> Assignment
Find each line of the material below in which the word "that" occurs, and return it.

> Supplied material
'''

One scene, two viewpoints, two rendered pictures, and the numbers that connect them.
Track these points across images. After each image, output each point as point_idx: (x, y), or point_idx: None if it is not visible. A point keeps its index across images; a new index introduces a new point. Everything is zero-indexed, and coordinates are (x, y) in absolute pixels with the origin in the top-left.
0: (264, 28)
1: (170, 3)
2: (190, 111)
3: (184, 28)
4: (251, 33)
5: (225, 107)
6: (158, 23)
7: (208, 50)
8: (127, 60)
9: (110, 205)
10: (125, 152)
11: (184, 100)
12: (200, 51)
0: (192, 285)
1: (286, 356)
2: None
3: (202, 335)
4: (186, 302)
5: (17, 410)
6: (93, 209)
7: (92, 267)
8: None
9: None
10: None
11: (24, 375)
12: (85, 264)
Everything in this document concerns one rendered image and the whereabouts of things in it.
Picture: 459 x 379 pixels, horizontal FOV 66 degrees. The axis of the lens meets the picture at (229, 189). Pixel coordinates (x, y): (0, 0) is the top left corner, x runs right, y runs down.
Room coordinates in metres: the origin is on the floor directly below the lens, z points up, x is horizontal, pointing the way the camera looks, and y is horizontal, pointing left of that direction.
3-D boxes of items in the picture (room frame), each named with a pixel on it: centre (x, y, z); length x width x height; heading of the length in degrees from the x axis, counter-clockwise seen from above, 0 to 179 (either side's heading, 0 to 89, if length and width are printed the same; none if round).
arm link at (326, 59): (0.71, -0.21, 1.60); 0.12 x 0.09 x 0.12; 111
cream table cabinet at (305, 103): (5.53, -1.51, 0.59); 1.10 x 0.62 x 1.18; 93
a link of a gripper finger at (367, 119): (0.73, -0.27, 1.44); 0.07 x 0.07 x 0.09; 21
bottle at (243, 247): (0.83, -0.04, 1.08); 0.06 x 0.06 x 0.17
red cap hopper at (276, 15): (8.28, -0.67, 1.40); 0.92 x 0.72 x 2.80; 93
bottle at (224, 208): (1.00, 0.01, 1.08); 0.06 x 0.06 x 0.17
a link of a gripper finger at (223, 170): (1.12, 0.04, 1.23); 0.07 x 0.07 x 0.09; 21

'''

> Task result
One scene, two viewpoints, two rendered pictures, and the numbers that connect them.
Room coordinates in metres: the origin is on the floor directly below the lens, z points up, x is horizontal, pointing the way the camera looks, and y is horizontal, pointing left of that direction.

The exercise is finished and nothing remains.